These days, a common topic for discussion among expats in Kisangani is whether they are planning to stay on the ground during the November general election. Most say that their organization has already decided that all staff will be pulled from the country for at least a few days prior and a week after the election.
Yet at the same time, most expats here feel confident that the election will go off without much disturbance in Kisangani. The same cannot be said for other areas of the country where the political climate is already tense. But as we draw closer to the candidate nomination deadline (11 September), the streets of Kisangani are notably louder with the voices of political parties rallying for their turn at the helm.
This week, Kinshasa made headlines when political clashes between the opposition party the Union for Democracy and Social Progress (UDPS) and the current government became fatal. According to local police, the UDPS attacked the offices of the ruling People’s Party for Reconstruction and Democracy (PPRD) headquarters on Monday with stones and an improvised petrol bomb.
The headquarters for the UDPS along with a television station accused of supporting the party were attacked and set on fire on Tuesday, shortly after the UDPS leader Etienne Tshisekedi announced his candidacy for president.
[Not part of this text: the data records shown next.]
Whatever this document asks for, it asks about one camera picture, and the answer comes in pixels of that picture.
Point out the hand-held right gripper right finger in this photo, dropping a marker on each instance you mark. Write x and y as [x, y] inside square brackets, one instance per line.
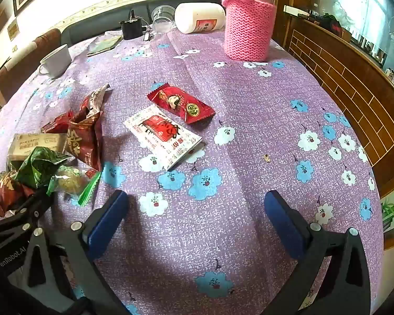
[282, 226]

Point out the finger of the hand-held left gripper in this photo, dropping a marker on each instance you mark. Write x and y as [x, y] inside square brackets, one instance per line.
[23, 218]

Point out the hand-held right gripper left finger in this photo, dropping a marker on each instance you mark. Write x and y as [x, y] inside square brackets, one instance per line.
[106, 224]

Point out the dark red gold snack packet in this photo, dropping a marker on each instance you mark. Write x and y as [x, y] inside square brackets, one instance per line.
[6, 193]

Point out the green foil snack packet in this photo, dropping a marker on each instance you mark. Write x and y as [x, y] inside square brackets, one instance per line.
[41, 167]

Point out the bright green pastry packet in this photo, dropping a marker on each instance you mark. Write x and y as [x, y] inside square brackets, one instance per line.
[70, 182]

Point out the beige cracker packet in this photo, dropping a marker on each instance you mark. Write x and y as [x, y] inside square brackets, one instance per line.
[36, 144]

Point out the small seed husk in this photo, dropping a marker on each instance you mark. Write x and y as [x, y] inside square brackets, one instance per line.
[266, 157]

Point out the purple floral tablecloth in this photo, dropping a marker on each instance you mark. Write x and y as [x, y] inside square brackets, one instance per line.
[236, 157]

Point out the white snack packet red print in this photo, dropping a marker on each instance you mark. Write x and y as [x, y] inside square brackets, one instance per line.
[161, 134]

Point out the brown chair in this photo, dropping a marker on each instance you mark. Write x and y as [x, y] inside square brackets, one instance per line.
[23, 62]

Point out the wooden partition brick pattern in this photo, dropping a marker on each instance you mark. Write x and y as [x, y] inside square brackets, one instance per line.
[358, 85]

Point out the white cup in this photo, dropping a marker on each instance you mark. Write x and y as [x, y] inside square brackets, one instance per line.
[57, 60]

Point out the green booklet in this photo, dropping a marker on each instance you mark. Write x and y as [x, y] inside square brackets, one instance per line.
[105, 44]

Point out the black sofa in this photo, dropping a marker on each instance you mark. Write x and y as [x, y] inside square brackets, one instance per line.
[118, 19]

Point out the pink bottle with knitted sleeve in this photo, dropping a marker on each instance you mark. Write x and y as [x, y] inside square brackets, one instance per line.
[248, 23]

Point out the black bag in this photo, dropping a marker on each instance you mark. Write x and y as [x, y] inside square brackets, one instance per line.
[330, 24]

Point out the white plastic jar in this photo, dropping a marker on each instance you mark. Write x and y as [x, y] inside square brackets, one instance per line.
[197, 16]

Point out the window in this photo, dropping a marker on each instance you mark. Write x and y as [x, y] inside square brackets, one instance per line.
[371, 10]

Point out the yellow wall plate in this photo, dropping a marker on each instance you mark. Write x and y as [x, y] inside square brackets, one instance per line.
[13, 30]
One person was killed in clashes with police later that same day, while two others were taken to a local hospital in critical condition.
As a result of these events, the government issued a moratorium on political rallies until after the Sunday nomination deadline.
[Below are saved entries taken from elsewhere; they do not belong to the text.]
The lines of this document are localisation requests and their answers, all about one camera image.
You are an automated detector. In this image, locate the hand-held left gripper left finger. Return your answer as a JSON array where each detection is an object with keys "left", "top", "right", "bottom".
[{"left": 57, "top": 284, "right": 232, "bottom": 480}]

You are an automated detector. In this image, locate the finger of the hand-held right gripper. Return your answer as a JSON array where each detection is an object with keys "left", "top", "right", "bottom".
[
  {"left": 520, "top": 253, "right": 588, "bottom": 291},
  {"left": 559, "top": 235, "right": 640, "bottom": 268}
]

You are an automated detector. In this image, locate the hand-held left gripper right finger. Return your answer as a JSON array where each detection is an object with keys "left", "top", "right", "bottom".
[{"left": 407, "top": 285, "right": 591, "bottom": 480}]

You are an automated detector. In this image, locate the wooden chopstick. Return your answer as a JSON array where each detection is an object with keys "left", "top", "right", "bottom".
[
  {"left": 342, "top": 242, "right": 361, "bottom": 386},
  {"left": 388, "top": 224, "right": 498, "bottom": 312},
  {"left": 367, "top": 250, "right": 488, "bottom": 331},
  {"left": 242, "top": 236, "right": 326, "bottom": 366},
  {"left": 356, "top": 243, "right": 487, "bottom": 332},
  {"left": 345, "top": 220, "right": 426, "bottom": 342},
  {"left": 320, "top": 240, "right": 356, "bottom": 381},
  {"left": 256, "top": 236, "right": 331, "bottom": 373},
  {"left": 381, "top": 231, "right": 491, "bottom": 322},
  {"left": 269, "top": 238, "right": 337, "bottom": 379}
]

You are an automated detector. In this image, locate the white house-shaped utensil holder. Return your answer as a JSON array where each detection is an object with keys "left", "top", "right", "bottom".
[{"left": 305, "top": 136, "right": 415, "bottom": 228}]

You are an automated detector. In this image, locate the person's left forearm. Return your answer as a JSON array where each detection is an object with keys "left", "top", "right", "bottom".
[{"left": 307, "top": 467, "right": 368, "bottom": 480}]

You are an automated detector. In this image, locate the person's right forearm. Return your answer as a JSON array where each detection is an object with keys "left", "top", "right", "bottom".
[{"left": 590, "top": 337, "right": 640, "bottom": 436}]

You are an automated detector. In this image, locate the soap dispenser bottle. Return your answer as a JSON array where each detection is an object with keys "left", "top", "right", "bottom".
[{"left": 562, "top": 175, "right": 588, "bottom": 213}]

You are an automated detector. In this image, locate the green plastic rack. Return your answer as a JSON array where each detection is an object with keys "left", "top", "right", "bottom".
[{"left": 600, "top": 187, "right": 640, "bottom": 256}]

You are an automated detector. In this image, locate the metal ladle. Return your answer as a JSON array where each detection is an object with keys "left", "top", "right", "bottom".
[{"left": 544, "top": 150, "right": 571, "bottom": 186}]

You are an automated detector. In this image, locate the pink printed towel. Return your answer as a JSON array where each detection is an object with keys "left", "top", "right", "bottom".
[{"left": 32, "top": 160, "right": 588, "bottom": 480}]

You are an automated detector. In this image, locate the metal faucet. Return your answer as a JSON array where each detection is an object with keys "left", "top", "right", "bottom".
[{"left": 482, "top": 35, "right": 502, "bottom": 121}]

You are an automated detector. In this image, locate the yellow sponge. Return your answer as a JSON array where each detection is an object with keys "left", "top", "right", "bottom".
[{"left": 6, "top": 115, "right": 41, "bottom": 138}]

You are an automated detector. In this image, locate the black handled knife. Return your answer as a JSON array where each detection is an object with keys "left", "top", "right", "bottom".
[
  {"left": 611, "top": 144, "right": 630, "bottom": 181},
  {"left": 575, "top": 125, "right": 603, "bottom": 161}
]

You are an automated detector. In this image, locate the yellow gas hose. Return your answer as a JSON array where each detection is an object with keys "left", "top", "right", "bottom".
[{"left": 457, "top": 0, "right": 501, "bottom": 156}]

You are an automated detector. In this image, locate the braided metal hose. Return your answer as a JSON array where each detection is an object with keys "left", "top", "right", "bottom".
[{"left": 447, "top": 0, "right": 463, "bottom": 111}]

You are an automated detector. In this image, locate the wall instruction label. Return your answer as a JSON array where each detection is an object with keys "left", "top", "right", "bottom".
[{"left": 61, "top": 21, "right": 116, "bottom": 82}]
These early political uprisings don’t bode well for the future of the electoral season within D.R. Congo. Tshisekedi and President Kabila are the two main contenders for the presidency in an election that has been dissected continuously over the past few months.
UDPS candidate Etienne Tshisekedi, like most politicians in DRC, is a recycled technocrat from the previous administrations within DRC. Tshisekedi held the Prime Minister post three times, all of which combined only amount to about eight months in office. Tshisekedi also had a hand in the execution of DRC’s first president, Patrice Lumumba. More recently, Tshisekedi is known for being an outspoken opponent to President Laurent Kabila (current President Joseph Kabila’s father, who was assassinated in 2001). Tshisekedi boycotted the 2006 elections because he did not agree with both the structure of the new government and the delay in polling.
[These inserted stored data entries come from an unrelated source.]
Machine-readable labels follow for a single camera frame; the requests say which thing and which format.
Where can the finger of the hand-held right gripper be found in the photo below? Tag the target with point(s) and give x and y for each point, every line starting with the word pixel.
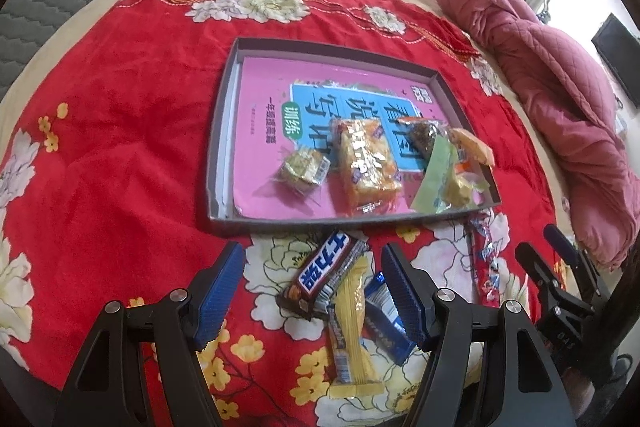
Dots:
pixel 537 269
pixel 567 249

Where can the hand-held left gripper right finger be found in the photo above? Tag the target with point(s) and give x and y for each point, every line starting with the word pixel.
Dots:
pixel 405 302

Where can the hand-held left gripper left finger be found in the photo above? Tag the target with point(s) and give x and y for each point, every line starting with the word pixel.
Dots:
pixel 220 297

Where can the blue wafer packet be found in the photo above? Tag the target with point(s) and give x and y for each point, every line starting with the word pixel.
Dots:
pixel 382 332

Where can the red cartoon snack packet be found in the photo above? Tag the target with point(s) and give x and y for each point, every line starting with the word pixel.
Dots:
pixel 487 272

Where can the yellow snack bar packet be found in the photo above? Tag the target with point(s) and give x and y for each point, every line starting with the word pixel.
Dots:
pixel 350 337

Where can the shallow grey cardboard box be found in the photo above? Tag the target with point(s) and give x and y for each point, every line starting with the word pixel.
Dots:
pixel 260 228

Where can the brown chocolate bar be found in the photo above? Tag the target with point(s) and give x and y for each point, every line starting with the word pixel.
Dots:
pixel 320 277

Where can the yellow green snack packet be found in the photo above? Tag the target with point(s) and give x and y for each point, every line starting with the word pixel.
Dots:
pixel 435 182

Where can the orange puffed snack packet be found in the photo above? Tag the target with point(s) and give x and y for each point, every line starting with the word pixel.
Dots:
pixel 365 172

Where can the pale orange snack packet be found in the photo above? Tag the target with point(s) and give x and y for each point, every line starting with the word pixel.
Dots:
pixel 472 147

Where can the small clear cake packet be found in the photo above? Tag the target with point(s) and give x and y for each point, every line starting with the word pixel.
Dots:
pixel 302 168

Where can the clear orange-trimmed nut packet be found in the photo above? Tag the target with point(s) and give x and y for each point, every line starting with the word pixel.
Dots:
pixel 425 137

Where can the pink quilt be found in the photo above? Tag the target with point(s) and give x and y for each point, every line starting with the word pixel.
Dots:
pixel 550 82

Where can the pink book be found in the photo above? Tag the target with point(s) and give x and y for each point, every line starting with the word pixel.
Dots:
pixel 265 132

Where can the black television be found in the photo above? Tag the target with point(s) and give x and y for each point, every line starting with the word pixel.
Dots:
pixel 617 52

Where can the red floral blanket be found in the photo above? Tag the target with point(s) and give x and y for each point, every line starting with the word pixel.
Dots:
pixel 125 107
President Kabila is young (only 40 years old) and has an outspoken loyal following. He also has the advantages of the state coffers to line up patronage networks to ensure his victory. However, there is still uncertainty as to whether Kabila can win an outright vote – even with the constitutional changes to a one-round election. There has been some speculation that the president will resort to vote manipulation and rigging to ensure his victory.
Questions still linger as to whether DRC will be able to pull off the poll given the current budgetary concerns and the delay in receiving polling equipment. Other questions surround whether the election can truly be fair in the current political climate and with only one round to decide the president.